UCF STIG Viewer Logo

Redis Enterprise DBMS must prevent unauthorized and unintended information transfer via shared system resources.


Overview

Finding ID Version Rule ID IA Controls Severity
V-251246 RD6X-00-011400 SV-251246r804928_rule Medium
Description
The purpose of this control is to prevent information, including encrypted representations of information, produced by the actions of a prior user/role (or the actions of a process acting on behalf of a prior user/role) from being available to any current user/role (or current process) that obtains access to a shared system resource (e.g., registers, main memory, secondary storage) after the resource has been released back to the information system. Control of information in shared resources is also referred to as object reuse. For more information, refer to: https://redis.io/topics/acl more information on creating clearly defined categories and adding/editing users to categories and ACLs. and https://docs.redislabs.com/latest/rs/administering/access-control/user-roles/
STIG Date
Redis Enterprise 6.x Security Technical Implementation Guide 2022-09-19

Details

Check Text ( C-54681r804926_chk )
Verify all returned users with security permissions are documented as requiring the permissions.

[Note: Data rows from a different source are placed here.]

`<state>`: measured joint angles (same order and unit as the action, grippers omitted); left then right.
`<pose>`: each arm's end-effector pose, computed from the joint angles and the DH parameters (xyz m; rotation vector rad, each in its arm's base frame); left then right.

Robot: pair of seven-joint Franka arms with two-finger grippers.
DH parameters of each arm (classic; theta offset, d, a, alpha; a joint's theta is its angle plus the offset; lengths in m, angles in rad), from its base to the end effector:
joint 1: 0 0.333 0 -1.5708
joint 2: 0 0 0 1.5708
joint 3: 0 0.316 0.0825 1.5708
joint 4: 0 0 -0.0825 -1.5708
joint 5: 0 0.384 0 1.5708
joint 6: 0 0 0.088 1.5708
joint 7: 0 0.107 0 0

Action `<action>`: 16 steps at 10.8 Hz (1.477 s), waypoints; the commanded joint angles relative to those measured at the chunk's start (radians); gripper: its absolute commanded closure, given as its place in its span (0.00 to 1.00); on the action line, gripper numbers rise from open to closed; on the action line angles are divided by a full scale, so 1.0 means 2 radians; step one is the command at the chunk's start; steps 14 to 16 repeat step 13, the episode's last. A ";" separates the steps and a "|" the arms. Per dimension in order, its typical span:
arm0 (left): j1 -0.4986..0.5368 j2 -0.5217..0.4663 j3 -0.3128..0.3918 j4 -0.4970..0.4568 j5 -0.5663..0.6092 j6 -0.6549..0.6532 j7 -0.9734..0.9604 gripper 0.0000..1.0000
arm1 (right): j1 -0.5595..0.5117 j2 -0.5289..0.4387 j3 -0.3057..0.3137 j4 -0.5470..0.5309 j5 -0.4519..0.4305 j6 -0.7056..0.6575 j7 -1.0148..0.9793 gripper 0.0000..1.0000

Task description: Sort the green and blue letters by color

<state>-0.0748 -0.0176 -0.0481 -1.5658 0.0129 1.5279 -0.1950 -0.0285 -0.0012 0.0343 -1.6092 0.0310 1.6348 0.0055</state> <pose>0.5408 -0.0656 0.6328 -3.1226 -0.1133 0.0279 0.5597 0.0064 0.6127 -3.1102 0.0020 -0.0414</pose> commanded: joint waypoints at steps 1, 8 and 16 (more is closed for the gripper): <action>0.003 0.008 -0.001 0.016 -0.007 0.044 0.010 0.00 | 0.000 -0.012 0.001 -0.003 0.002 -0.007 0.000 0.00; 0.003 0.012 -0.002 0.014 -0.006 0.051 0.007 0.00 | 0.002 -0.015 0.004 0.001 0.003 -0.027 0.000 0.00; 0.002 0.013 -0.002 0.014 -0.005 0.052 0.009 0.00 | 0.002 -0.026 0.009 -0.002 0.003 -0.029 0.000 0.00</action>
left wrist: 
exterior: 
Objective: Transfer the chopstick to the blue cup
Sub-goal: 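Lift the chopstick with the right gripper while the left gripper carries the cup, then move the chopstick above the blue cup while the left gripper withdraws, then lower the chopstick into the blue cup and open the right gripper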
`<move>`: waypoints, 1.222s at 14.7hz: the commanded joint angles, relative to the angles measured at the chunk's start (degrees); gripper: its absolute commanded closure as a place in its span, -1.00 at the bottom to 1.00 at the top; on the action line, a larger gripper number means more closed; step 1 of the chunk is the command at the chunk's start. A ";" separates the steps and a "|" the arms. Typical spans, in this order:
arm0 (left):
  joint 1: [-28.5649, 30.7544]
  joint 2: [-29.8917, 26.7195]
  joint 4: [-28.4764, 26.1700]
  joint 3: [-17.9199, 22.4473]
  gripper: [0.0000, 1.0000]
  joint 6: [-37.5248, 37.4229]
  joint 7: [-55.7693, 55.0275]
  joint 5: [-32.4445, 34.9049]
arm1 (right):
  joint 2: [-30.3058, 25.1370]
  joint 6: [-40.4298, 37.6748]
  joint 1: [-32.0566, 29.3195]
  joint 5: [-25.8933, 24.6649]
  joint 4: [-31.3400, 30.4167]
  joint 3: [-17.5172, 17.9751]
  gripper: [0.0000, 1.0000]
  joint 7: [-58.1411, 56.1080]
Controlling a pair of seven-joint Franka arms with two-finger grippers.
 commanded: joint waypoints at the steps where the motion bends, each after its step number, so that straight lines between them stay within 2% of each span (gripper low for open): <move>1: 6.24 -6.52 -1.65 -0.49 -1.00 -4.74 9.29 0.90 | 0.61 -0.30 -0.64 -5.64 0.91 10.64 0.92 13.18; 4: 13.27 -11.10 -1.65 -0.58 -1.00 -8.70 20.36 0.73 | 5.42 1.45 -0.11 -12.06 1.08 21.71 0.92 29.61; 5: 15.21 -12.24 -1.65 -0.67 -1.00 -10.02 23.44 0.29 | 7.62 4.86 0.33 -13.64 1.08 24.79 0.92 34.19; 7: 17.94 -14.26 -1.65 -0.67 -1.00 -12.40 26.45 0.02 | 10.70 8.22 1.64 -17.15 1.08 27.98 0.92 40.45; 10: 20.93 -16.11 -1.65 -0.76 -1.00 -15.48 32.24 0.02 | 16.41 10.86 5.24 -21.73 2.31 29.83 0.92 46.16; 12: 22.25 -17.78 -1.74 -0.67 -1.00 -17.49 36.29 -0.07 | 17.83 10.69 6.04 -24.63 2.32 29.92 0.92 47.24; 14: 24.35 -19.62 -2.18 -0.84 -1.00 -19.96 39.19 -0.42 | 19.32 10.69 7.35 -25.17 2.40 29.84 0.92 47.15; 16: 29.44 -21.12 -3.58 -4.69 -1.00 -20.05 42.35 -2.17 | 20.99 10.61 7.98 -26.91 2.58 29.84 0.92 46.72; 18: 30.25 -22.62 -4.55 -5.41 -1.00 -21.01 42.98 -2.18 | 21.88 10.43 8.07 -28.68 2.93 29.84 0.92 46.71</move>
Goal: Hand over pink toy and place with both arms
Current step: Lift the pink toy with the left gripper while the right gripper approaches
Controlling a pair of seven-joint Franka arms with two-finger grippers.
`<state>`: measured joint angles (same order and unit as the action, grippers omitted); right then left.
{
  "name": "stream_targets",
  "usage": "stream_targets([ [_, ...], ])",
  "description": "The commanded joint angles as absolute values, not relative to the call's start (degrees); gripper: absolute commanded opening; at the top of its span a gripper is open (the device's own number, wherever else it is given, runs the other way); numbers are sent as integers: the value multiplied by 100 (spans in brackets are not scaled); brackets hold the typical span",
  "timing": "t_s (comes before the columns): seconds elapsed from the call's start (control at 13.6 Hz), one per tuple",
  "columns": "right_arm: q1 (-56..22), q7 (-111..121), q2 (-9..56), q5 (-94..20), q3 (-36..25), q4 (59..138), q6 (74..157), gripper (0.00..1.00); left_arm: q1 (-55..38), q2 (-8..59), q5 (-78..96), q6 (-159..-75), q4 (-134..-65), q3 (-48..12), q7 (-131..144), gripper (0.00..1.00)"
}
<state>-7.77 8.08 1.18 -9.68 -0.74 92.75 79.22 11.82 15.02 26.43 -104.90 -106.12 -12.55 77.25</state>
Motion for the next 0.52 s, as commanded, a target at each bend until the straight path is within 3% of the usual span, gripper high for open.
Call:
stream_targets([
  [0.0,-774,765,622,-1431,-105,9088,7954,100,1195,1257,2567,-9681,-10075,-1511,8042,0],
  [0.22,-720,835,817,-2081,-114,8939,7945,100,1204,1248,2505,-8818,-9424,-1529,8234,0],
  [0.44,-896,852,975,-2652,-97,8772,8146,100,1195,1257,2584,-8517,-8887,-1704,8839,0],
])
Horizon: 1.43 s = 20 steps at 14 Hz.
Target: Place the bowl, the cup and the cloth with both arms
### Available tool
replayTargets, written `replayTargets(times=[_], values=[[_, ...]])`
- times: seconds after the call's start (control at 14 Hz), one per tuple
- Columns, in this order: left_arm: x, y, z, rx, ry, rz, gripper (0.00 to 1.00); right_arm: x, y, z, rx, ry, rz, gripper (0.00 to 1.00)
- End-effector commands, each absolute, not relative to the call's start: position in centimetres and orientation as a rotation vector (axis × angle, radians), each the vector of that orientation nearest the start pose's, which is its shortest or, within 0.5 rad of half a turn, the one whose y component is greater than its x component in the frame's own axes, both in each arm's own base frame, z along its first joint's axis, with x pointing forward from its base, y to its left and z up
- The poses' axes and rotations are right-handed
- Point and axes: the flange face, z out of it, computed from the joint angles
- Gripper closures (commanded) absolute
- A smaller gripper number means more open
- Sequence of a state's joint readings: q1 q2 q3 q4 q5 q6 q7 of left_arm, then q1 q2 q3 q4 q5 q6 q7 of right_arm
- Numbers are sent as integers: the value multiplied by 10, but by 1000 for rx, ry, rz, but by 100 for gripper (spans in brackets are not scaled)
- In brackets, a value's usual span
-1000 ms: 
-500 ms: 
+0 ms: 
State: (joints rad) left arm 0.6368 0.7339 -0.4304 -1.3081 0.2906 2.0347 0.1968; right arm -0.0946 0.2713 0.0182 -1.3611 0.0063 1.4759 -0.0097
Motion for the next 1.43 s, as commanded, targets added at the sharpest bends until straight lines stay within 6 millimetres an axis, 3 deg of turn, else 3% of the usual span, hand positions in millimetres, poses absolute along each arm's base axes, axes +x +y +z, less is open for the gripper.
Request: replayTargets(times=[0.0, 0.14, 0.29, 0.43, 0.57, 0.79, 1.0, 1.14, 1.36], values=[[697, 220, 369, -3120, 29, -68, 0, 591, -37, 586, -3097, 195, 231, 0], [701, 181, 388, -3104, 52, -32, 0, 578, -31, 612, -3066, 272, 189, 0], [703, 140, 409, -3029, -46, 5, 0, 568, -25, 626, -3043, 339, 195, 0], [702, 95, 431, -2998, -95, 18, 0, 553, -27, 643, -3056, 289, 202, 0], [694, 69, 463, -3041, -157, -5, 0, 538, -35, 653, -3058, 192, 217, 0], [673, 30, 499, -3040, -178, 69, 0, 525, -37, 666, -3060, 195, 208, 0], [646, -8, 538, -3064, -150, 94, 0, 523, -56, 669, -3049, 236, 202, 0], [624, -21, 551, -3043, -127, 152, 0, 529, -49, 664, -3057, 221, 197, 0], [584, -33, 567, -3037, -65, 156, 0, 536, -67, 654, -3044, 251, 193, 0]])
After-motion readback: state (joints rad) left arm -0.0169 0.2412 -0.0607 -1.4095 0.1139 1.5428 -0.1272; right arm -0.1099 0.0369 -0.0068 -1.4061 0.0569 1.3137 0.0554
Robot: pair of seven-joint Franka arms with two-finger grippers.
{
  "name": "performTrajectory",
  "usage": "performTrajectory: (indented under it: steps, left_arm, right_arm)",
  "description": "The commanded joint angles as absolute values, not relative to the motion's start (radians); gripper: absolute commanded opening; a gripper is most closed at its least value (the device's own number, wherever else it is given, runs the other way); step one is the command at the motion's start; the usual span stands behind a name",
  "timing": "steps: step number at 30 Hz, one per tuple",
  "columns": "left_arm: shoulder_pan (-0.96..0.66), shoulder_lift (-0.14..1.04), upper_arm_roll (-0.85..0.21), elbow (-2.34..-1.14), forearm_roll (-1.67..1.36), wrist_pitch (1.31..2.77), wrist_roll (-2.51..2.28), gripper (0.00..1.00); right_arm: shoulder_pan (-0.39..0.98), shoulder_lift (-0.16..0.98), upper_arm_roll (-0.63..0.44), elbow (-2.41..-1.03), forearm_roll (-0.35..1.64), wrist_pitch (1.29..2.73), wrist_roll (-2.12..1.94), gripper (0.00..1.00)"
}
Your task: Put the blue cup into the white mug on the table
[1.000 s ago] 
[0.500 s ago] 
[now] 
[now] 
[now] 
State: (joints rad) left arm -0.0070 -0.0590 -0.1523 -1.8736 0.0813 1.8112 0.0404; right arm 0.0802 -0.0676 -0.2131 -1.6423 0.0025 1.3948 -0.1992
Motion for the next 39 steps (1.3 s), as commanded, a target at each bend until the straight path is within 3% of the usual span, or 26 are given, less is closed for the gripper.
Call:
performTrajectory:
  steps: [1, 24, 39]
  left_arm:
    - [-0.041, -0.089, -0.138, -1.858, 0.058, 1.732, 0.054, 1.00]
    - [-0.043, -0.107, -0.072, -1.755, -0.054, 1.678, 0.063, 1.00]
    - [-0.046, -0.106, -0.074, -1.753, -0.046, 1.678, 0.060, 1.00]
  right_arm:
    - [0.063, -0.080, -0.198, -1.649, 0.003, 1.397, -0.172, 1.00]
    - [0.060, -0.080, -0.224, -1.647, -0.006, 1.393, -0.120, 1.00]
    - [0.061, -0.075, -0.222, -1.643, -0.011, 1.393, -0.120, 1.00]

In the web UI, select access control >> Redis acls.

Verify that the documented users have the correct ACL(s) assigned to them by clicking the "Used By" link for each listed ACL.

Verify that all documented ACLs match each of the listed ACLs.

If "Redis ACL name" and "Used By" do not match the documentation, this is a finding.
Fix Text (F-54635r804927_fix)
Users and ACLs can be created and modified from the Redis Enterprise UI by navigating to the access control tab as an admin user. Update the user roles and ACLs to reflect organizational requirements.